А последующее пристрастие народа к выдуманным историям, с сюжетом и моралью, с художествами, она пошла от ясной жизни без событий - у одних. И от скуки других.

Что было известно о заселении наших мест.

Кочевники их заселяли редко. По причине слабых оленьих пастбищ. Периодически спускались они по рыбу, мясо. За деревянными предметами кочевого быта. Редко – зимовать. При дровах, вблизи пастбищ.
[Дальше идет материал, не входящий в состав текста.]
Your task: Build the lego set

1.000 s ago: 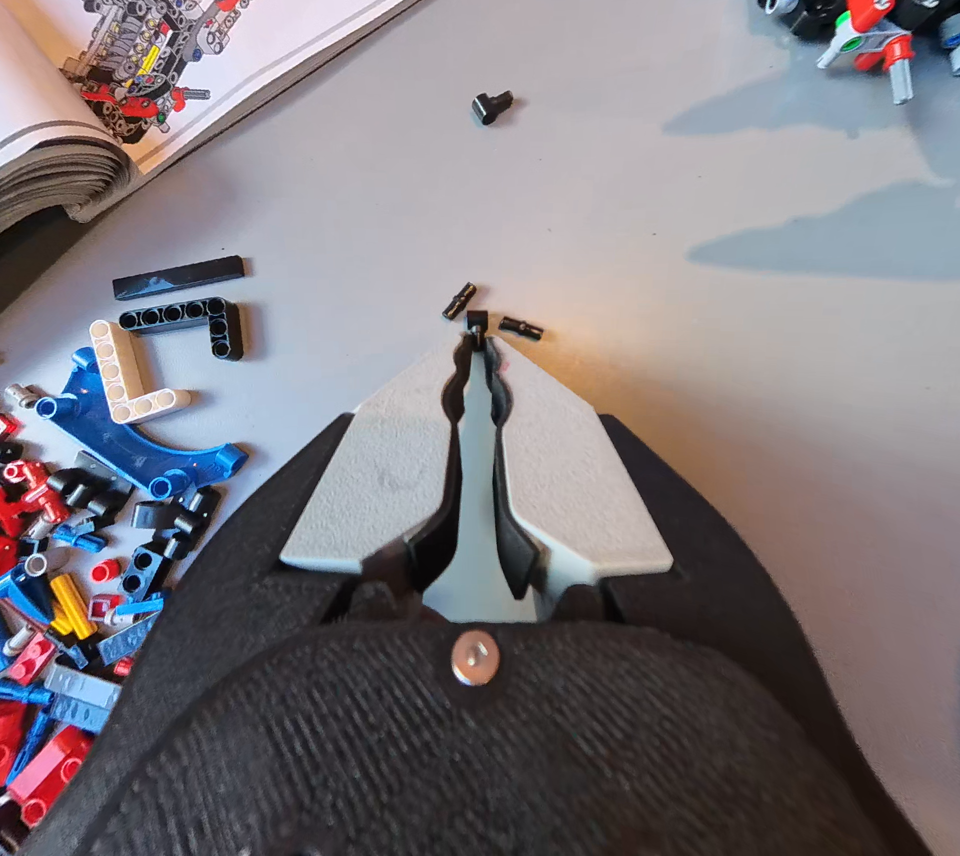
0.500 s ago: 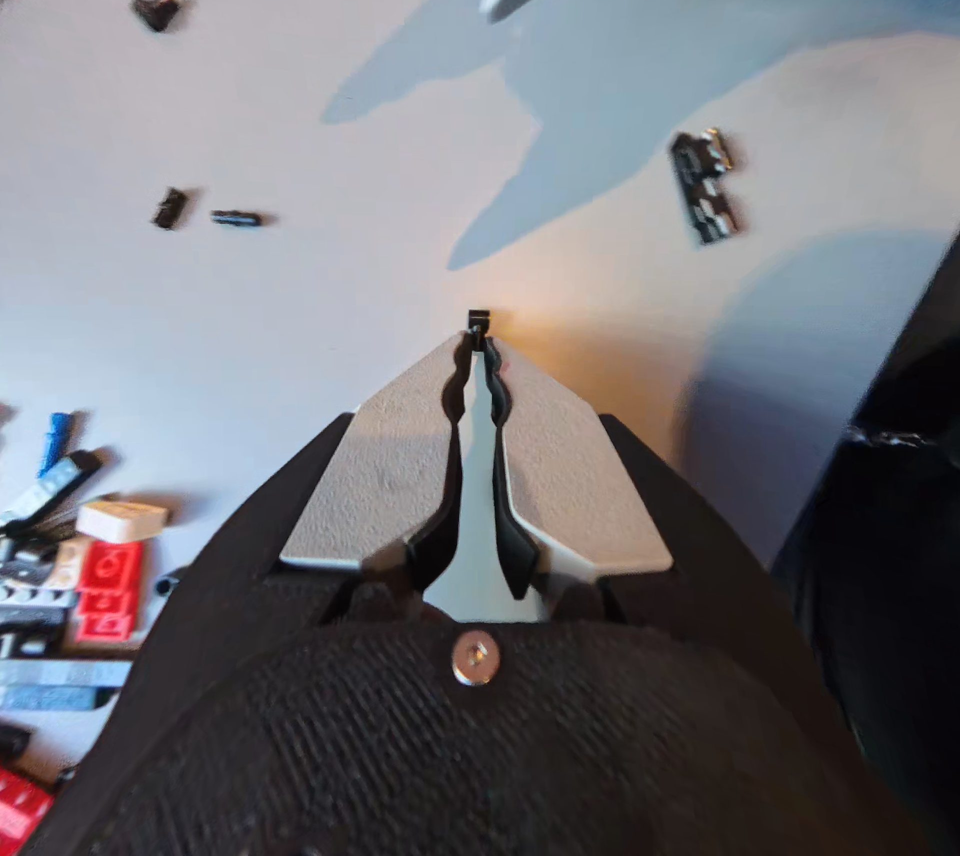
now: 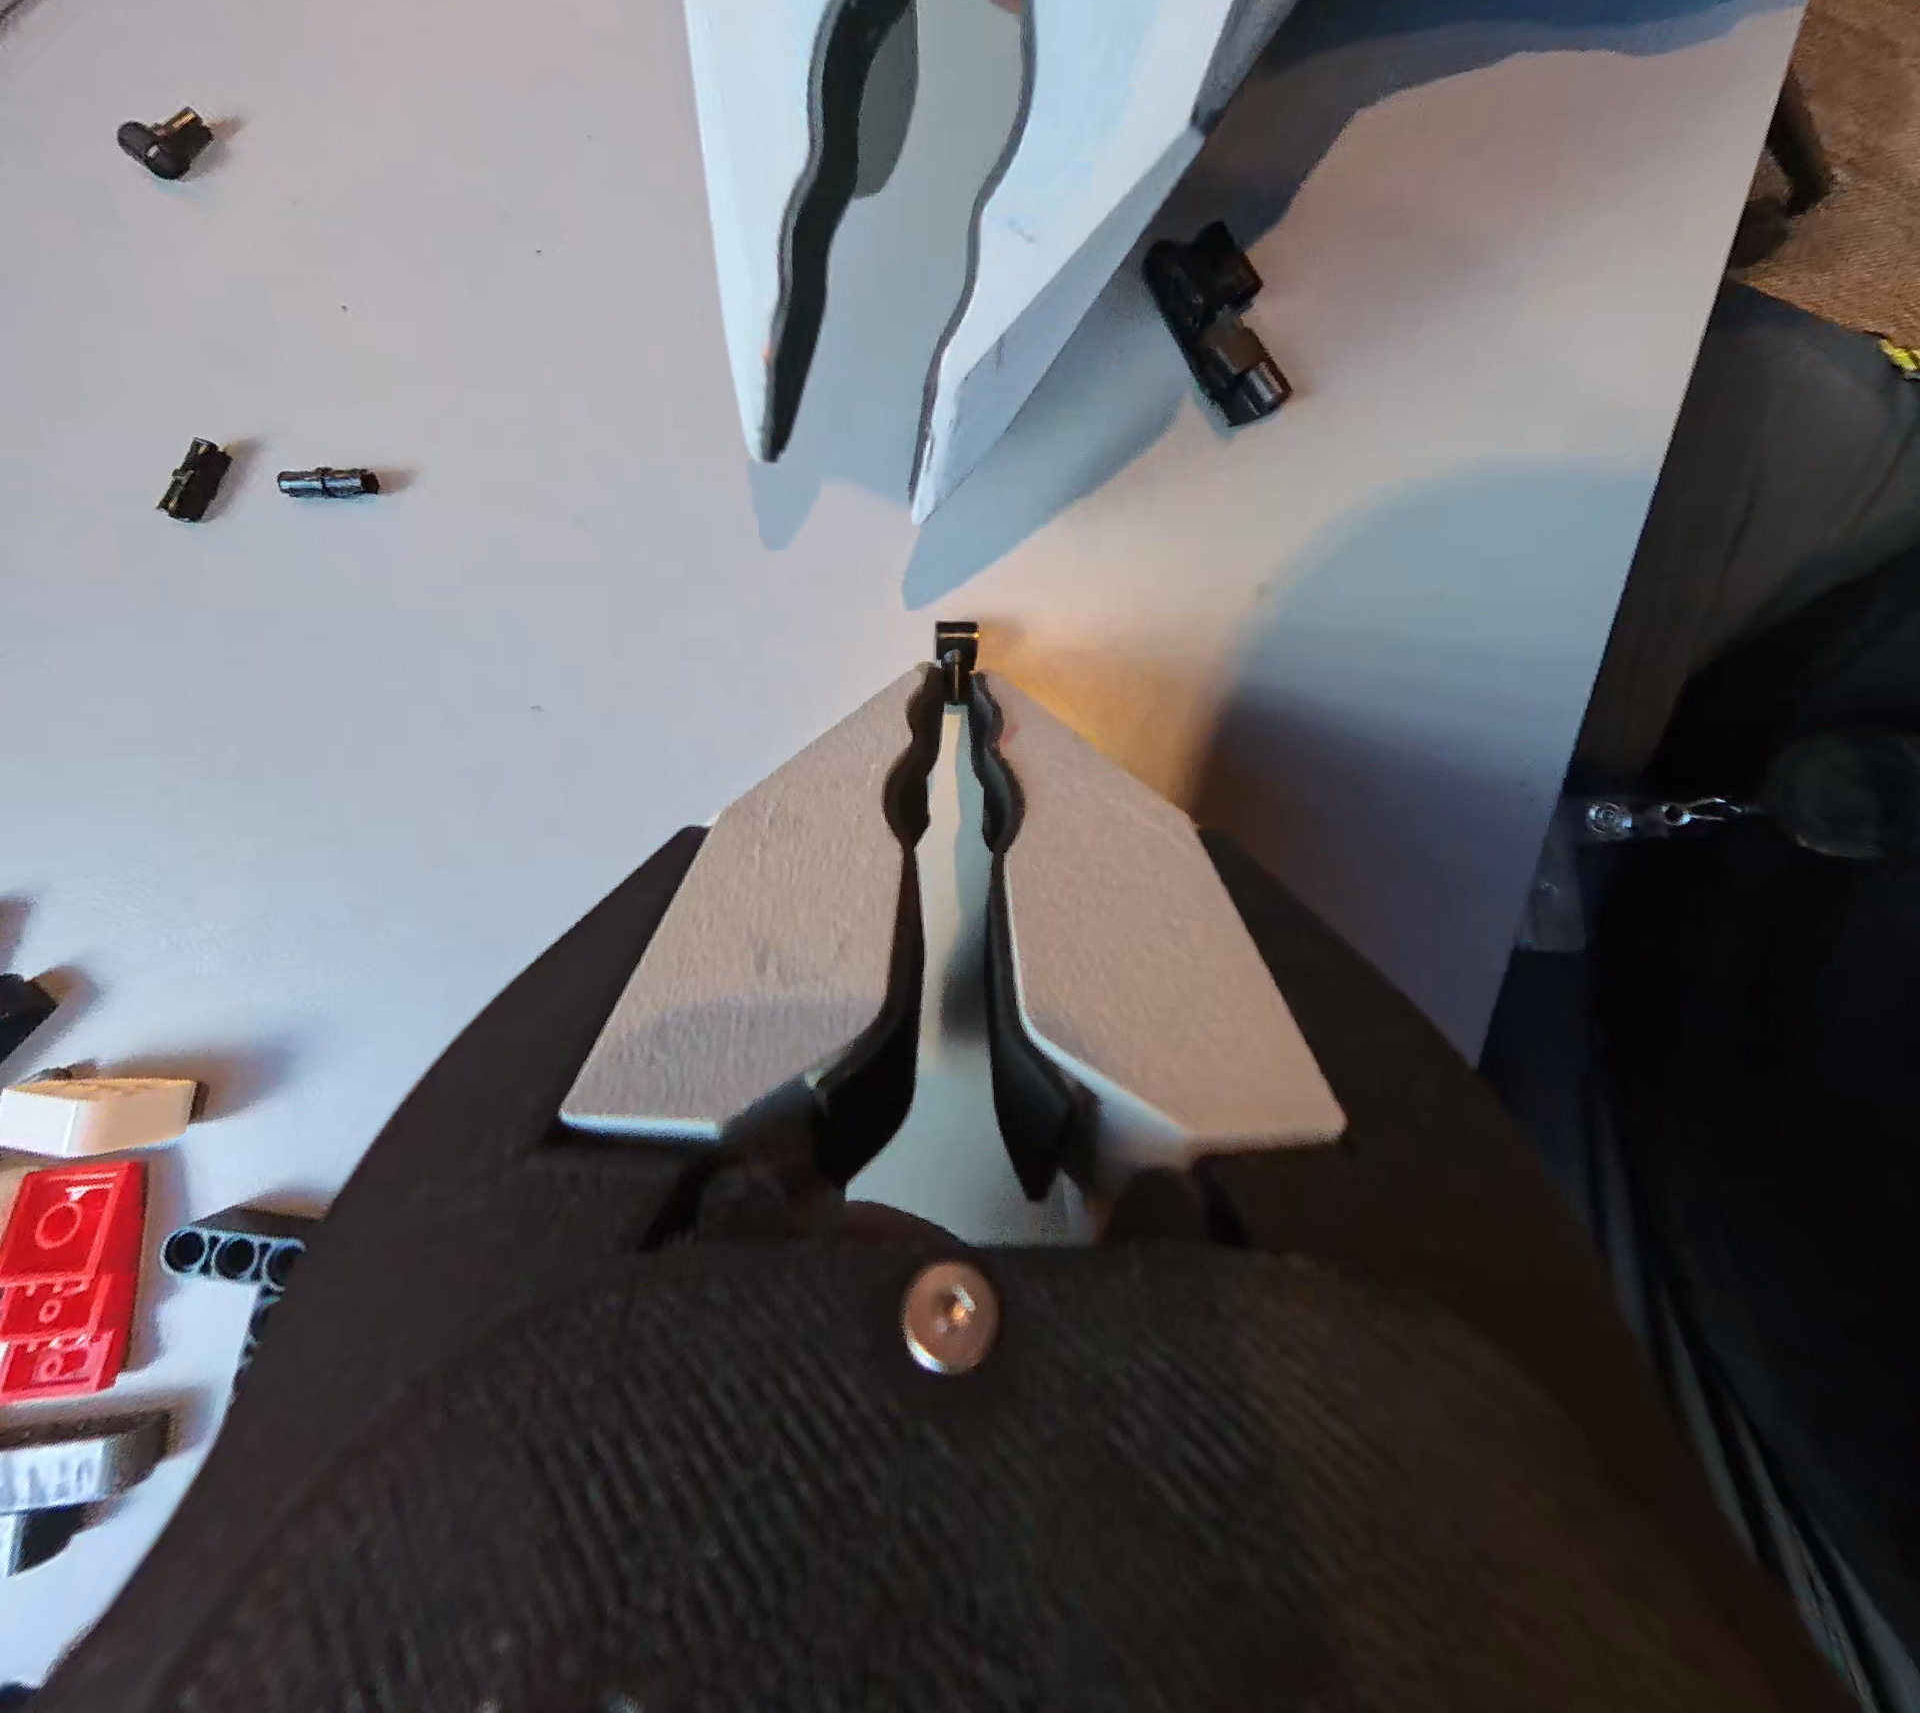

Первый вал вселенцев связывают с каторжанами, но это вряд ли так. Тайги наши стояли вне кандальных путей. Скорее Никон, своими затеями подвинул равнинных христиан и крестьян в поход. Летописцы мотивы этих первых поселенцев называли «ради воли и рыбы».

Второй вал связывают с царевыми ссылками. Декабристы, народовольцы, и иные просвещенные. На излете социализма в деревенских библиотеках еще имелись книги, изданные при жизни наших классиков. Их современников. Наряду с ПСС Сталина, тогда отчего-то бывшего в полу-запрете. Все это потом растащили начинающие капиталисты. А остатки они спалили вместе с библиотеками. Вроде как к будущему надо было идти без груза прошлого…

Потом, в спорном XVIII веке за старую веру перестали гонять. И верующий по-старому народ вздохнул свободно, перестал таиться по глухим углам. Вдобавок к нему поехал новый народ, по велению следующего маньяка - реформатора – Столыпина.

В то же время скрытники пошли в тайгу «замирать», поскольку пасха совпала с благовещением. Но это был скорее исход вглубь тайги от уже обжитых пойм – в верховья притоков. Изошедшие не замерли. Вернулись только в 20-е годы прошлого века. И если полистать архивы, когда скрытниками называло себя половина населения, становится понятно, что шли в тайгу крестьяне, все-таки от налогов. На пахотную землю налог был немал. Провоцируя переселенцев собирать дары тайги для метрополии. А не жить полным самообеспечением. Такая вот поддержка купечества тогда вышла. Любил царь купчишку. Помогал ему. Купечество прежде всего. Чтоб купчина успешно сбыл хлеб, уже избыточный в равнинной Сибири, и в мену забрал рухлядь и металл для короны.

Третий вал случился послереволюционный. Ехали и веру хранить и от внутренней войны род свой поберечь. И от несогласия. Несогласных не любит власть. А из согласных не получаются добрые труженики да бессребреники. Такая вот засада у кормушки.

Четвертый вал, после большого исхода на Отечественную, когда не в каждую деревню даже по одному мужику вернулось, случился в 50-е. Это был ВАЛ. Еще в войну густо ходил геолог в поисках необходимого. Золота, в основном. Он-то все и нашел. Вот в 50 и настало время все богатства взять из под земли. Потом, в 60-е вырубить богатства. В 70 построить города-сады. А к ним дороги... В 80-е ручеек вселенцев иссяк. Поехали временные, да подлое племя купи-продаек.

Почему поселок, в котором прижился Валера не обошли стороной старые волны миграции, но обошли современные – предположу:

(а) вера уже не та и не в то;

(б) еда не всегда двигает переселением, а только когда семеро по лавкам;

(в) воля и рыба перестали цениться после того, как придумали паровое отопление и магазин «Океан», а также копеешные цены;

(г) деньги – ничто, разве если без усилий и много;

(д) да и колхоз всегда был делом добровольным. Это в книжках кормить и одевать народ – подвиг. А если с земли смотреть – рутина.